[TRY IT]: Repeat the listing below word for word, leaving nothing out.
--
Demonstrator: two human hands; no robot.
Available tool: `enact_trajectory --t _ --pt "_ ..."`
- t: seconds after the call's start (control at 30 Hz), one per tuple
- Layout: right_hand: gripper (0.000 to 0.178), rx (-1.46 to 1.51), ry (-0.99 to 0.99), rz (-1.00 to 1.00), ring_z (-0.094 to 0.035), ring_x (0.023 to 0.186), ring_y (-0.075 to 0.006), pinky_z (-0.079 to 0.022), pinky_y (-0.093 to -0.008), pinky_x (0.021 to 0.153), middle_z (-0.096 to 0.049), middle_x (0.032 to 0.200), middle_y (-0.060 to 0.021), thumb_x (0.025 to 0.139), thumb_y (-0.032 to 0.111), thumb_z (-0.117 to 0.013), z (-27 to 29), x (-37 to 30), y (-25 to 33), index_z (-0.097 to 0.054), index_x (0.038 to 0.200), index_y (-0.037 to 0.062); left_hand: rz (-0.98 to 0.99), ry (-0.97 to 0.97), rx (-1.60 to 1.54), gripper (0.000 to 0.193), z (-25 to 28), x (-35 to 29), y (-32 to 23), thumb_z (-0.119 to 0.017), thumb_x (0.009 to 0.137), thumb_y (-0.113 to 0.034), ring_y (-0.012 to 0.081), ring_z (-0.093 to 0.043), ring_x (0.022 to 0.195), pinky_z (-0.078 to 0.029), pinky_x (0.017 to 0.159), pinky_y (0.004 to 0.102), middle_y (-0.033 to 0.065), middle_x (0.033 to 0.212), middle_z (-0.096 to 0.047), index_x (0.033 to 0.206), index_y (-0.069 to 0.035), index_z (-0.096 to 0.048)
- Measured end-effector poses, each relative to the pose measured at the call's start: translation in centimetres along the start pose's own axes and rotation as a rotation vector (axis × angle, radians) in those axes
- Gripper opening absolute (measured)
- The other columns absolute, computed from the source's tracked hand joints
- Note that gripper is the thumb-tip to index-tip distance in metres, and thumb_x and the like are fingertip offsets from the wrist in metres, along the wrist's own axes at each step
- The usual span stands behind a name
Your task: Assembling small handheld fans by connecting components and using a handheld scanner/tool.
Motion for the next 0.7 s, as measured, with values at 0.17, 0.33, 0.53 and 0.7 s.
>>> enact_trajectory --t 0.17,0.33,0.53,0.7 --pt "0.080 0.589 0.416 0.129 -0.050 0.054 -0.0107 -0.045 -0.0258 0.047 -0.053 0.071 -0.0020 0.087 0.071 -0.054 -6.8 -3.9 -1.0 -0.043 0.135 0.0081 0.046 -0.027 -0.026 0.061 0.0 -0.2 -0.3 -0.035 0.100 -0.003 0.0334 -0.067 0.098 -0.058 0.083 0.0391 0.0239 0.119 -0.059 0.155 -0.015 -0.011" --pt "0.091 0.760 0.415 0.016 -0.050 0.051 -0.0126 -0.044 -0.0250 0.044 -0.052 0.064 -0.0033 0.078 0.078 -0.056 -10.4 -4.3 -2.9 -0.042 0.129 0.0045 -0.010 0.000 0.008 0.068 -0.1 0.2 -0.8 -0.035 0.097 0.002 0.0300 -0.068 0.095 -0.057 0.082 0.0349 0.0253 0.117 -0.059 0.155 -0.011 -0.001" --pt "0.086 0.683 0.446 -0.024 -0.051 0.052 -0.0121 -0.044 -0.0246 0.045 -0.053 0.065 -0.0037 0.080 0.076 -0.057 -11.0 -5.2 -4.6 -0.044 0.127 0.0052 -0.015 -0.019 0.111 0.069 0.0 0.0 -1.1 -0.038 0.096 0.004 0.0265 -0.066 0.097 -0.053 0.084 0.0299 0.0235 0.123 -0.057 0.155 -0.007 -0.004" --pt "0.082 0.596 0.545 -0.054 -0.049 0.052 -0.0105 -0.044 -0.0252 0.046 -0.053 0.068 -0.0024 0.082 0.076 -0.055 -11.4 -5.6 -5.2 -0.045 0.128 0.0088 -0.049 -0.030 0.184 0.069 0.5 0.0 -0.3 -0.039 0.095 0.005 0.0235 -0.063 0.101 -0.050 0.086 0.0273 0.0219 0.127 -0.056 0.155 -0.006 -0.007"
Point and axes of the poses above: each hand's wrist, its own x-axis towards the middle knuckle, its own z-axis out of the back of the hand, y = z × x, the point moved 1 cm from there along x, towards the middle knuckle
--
[TASK ANSWER]:
Demonstrator: two human hands; no robot.
Available tool: `enact_trajectory --t _ --pt "_ ..."`
- t: seconds after the call's start (control at 30 Hz), one per tuple
- Layout: right_hand: gripper (0.000 to 0.178), rx (-1.46 to 1.51), ry (-0.99 to 0.99), rz (-1.00 to 1.00), ring_z (-0.094 to 0.035), ring_x (0.023 to 0.186), ring_y (-0.075 to 0.006), pinky_z (-0.079 to 0.022), pinky_y (-0.093 to -0.008), pinky_x (0.021 to 0.153), middle_z (-0.096 to 0.049), middle_x (0.032 to 0.200), middle_y (-0.060 to 0.021), thumb_x (0.025 to 0.139), thumb_y (-0.032 to 0.111), thumb_z (-0.117 to 0.013), z (-27 to 29), x (-37 to 30), y (-25 to 33), index_z (-0.097 to 0.054), index_x (0.038 to 0.200), index_y (-0.037 to 0.062); left_hand: rz (-0.98 to 0.99), ry (-0.97 to 0.97), rx (-1.60 to 1.54), gripper (0.000 to 0.193), z (-25 to 28), x (-35 to 29), y (-32 to 23), thumb_z (-0.119 to 0.017), thumb_x (0.009 to 0.137), thumb_y (-0.113 to 0.034), ring_y (-0.012 to 0.081), ring_z (-0.093 to 0.043), ring_x (0.022 to 0.195), pinky_z (-0.078 to 0.029), pinky_x (0.017 to 0.159), pinky_y (0.004 to 0.102), middle_y (-0.033 to 0.065), middle_x (0.033 to 0.212), middle_z (-0.096 to 0.047), index_x (0.033 to 0.206), index_y (-0.069 to 0.035), index_z (-0.096 to 0.048)
- Measured end-effector poses, each relative to the pose measured at the call's start: translation in centimetres along the start pose's own axes and rotation as a rotation vector (axis × angle, radians) in those axes
- Gripper opening absolute (measured)
- The other columns absolute, computed from the source's tracked hand joints
- Note that gripper is the thumb-tip to index-tip distance in metres, and thumb_x and the like are fingertip offsets from the wrist in metres, along the wrist's own axes at each step
- The usual span stands behind a name
Your task: Assembling small handheld fans by connecting components and using a handheld scanner/tool.
Motion for the next 0.7 s, as measured, with values at 0.17, 0.33, 0.53 and 0.7 s.
>>> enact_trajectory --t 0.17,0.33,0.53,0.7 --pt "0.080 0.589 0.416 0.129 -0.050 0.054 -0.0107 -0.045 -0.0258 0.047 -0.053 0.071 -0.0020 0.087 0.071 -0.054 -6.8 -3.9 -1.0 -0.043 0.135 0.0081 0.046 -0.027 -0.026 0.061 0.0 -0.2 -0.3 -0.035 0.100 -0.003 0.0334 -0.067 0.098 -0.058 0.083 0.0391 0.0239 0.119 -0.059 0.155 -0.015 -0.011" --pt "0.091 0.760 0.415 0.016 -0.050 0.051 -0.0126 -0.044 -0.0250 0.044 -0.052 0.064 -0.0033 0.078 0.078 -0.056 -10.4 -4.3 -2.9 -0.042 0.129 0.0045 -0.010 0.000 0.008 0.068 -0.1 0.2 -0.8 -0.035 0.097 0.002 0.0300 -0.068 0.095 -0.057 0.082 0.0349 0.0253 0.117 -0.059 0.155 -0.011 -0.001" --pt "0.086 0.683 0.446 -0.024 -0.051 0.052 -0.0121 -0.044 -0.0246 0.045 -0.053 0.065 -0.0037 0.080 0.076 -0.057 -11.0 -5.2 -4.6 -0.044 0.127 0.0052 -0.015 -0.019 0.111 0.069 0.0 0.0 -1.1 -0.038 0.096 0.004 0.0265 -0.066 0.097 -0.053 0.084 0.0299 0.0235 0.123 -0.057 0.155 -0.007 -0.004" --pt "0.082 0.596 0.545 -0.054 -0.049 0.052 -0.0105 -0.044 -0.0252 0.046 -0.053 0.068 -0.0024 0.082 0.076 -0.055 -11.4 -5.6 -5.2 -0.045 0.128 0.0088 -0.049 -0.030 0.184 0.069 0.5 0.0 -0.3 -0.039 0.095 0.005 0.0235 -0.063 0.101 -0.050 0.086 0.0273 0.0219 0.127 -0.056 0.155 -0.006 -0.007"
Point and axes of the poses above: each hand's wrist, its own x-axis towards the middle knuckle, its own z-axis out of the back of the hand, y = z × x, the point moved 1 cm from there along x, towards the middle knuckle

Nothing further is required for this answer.